Liveris is not the only incumbent CEO here calling for massive restructuring of the American economy based on government support for innovation. Dupont's Ellen Kullman warns skeptics that customer interest in the sustainability and greenness of products soared from 2005-2008, and surprisingly did not fall back with the economic crisis. William Clay Ford envisions a very different automobile market driven by electric vehicles. Clean tech entrepreneurs like Solyndra's Brian Harrison or Suzlon's Tulsi Tanti are blunt that unless the U.S. government provides stable policy signals for renewables, the supply chain will be driven overseas even more than it has been to date. The most cautious voice is probably AEP's Mike Morris, but even he concedes that his current inventory of coal plants will not be added to, and that he will undoubtedly retire his units below 500MW. Even Rio Tinto, a mining company with historical coal roots, has shifted its U.S. portfolio to adjust to a low carbon economy they think is inevitable.

Matt Rogers of McKinsey, who worked for two years at Department of Energy managing stimulus grants, says the program works: pace of research innovation in the energy sector is far higher than it was two years ago, but now these innovations face the challenge of working through the energy sector's historically innovation-resistant supply chains.

The sharpest edge to the tension between business and the Wall Street Journal's laissez-faire editorial policies came when Kim Strassel repeated her oft-stated concern that if the federal government acted like a venture capitalist and supported research in a wide variety of important but risky innovations, the public would turn against the program because some innovations would fail to pan out. Ray Lane of Kleiner Perkins shot back: "the American people would be fine with it, if you would write about what's really happening.
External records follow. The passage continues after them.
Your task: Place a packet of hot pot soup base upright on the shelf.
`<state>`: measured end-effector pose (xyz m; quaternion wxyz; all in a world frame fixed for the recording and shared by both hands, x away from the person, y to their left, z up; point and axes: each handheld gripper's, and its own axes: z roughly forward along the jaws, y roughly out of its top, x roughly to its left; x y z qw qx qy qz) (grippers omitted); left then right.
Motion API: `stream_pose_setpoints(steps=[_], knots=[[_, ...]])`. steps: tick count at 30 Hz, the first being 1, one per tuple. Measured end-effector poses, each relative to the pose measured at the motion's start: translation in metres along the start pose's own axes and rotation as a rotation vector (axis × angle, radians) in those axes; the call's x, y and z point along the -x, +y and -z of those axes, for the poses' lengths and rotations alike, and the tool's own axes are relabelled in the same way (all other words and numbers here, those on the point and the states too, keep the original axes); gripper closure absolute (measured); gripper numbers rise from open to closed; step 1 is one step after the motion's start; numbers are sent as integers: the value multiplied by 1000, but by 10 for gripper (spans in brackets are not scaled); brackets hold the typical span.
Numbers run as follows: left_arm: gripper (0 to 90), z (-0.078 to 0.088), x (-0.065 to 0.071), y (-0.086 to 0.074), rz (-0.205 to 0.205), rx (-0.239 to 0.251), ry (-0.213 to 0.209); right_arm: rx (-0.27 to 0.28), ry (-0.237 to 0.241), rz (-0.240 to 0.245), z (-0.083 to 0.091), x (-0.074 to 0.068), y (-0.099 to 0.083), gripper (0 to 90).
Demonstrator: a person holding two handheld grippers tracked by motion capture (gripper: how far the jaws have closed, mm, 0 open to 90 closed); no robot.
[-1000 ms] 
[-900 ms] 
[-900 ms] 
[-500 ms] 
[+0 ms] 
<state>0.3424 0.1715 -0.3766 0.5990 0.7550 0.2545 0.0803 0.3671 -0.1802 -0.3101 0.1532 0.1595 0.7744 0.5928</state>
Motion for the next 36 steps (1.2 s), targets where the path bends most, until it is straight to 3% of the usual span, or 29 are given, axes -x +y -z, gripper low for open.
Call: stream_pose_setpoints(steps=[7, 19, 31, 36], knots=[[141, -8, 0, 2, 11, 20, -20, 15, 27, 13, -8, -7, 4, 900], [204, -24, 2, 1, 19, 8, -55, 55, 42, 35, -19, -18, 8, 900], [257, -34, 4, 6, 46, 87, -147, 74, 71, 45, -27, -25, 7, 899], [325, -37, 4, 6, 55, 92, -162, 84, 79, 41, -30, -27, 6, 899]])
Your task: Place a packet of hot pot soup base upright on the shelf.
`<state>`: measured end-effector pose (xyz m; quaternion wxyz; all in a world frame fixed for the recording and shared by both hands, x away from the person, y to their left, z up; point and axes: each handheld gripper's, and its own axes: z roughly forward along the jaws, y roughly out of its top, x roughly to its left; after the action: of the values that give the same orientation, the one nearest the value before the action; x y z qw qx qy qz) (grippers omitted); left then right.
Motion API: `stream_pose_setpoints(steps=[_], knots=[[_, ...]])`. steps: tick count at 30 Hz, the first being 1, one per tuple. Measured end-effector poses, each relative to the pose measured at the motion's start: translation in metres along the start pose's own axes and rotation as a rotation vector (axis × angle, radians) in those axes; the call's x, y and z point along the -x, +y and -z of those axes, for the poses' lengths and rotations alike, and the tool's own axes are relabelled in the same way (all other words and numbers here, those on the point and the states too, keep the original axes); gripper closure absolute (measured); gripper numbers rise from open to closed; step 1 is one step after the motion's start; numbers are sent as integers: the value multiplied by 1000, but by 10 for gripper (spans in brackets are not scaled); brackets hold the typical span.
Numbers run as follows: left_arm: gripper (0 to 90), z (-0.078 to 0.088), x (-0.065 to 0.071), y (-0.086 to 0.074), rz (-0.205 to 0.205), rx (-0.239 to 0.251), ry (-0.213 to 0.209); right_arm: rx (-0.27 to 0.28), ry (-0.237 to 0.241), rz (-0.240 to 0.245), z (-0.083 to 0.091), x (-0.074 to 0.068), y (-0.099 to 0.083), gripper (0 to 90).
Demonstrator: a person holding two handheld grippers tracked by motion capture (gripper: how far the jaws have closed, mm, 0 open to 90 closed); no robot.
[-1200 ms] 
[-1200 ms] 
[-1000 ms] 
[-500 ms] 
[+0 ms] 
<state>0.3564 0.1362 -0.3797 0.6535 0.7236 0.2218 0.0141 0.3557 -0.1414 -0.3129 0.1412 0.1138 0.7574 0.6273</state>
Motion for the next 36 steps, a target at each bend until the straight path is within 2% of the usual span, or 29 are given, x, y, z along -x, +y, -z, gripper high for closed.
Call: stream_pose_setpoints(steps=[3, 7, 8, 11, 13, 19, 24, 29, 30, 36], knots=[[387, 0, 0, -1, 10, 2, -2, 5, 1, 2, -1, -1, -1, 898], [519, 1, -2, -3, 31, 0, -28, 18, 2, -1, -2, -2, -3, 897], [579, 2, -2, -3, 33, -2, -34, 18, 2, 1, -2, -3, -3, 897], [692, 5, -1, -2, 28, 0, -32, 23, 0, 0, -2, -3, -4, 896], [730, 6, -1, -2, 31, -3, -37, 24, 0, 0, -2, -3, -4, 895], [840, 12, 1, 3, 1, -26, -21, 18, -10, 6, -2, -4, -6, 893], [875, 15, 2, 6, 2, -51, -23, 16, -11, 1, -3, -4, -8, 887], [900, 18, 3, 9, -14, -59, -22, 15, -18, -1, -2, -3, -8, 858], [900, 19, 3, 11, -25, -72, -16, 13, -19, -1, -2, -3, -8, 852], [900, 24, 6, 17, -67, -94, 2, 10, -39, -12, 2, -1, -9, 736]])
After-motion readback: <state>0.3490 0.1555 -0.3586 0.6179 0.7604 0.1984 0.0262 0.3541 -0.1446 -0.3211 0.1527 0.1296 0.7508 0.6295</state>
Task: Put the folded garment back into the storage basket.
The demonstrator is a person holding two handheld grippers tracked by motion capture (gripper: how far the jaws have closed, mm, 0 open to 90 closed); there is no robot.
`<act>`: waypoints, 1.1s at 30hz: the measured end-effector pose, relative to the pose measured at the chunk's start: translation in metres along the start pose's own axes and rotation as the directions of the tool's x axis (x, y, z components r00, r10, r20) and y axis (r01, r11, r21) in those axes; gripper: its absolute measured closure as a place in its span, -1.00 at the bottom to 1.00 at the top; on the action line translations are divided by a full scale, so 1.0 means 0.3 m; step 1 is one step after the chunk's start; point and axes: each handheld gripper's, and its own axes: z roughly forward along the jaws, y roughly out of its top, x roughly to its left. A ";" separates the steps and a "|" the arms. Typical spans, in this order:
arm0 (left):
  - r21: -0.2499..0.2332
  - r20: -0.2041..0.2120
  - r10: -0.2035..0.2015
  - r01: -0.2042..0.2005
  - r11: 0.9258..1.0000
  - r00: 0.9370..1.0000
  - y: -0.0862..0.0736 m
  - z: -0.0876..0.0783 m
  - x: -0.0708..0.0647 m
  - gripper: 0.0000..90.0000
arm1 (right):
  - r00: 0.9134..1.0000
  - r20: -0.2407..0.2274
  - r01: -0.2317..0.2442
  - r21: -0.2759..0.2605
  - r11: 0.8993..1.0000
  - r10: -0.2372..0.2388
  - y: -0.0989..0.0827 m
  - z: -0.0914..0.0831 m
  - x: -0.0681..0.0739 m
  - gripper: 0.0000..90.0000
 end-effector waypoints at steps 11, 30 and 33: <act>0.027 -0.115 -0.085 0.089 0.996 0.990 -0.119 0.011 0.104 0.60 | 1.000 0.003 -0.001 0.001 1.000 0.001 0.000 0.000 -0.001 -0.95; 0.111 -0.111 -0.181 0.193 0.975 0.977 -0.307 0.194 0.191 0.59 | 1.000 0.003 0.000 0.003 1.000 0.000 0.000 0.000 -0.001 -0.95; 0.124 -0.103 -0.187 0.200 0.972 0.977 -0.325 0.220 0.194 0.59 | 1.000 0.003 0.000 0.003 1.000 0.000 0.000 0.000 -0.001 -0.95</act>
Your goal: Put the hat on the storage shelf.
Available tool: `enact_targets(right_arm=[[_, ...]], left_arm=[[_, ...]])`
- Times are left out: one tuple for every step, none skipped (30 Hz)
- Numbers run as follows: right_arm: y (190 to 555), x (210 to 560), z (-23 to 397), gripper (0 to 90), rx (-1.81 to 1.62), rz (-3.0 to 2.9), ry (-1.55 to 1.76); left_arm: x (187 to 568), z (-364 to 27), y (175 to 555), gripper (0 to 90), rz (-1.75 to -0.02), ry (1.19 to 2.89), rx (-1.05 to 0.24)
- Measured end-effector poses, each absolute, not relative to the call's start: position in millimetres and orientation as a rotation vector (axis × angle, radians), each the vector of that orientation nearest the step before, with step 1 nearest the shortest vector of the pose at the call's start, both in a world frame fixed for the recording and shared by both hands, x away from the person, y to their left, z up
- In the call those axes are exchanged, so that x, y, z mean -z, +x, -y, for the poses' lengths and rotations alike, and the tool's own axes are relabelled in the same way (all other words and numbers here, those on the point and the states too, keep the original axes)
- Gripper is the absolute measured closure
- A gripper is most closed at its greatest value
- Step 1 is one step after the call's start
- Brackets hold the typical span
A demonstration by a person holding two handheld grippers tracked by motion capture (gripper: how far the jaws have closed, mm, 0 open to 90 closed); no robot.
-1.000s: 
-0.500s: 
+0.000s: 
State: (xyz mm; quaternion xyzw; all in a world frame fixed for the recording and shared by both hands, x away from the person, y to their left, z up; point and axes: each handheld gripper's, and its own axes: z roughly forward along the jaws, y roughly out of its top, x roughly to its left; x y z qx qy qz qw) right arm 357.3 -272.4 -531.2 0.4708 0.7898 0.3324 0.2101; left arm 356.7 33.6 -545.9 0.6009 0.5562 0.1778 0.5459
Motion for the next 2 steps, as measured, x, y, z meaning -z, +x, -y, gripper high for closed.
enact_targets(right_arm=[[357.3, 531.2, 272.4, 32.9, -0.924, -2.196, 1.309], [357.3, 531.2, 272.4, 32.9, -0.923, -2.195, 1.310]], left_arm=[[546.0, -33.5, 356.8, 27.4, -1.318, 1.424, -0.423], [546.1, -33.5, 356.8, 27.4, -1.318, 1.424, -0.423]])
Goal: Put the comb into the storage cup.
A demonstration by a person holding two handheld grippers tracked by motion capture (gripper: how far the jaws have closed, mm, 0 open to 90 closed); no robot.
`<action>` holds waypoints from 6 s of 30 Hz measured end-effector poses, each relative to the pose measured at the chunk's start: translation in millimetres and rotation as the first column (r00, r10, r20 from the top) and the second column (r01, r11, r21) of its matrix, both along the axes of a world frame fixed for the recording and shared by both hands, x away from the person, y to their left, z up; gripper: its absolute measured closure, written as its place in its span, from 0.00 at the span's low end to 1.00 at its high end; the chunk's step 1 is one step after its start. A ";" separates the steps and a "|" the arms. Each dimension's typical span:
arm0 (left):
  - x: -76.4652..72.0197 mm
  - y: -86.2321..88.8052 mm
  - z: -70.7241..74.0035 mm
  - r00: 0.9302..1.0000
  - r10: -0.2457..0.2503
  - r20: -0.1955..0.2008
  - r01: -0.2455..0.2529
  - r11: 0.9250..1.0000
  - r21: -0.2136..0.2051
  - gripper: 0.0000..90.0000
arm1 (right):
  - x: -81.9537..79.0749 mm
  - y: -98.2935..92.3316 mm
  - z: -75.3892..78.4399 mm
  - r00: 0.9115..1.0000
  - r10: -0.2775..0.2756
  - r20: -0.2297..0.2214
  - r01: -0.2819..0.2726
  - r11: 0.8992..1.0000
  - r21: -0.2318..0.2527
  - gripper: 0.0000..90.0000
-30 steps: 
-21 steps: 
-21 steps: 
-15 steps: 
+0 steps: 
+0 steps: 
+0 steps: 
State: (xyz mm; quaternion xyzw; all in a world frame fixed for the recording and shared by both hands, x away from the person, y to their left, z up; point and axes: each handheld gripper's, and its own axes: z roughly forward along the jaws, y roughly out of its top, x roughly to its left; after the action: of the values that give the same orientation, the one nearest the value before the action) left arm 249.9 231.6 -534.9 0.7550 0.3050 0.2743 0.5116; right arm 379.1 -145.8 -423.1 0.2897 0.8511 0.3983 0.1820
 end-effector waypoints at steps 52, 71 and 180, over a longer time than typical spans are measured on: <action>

It's the media, not the public, that is the problem."

It would have been most instructive for the new members of Congress to spend the day here, listening -- because it is very clear that the mainstream business community and clean tech innovators alike are terrified that the Tea Party's hostility towards the national government constitutes a serious threat to the American economy and the American future.

But wonderful as the conference was, I somehow don't expect its lessons to make their way to the Tea Party caucus in Congress via the WSJ's editorial pages. Indeed, the Journal greeted the last day of the conference by giving the business leaders assembled here an anti-government raspberry, leading
with an editorial attack on EPA's proposed new regulations to clean up emissions from industrial boilers.

Business may be getting it. But reactionary ideologues are not.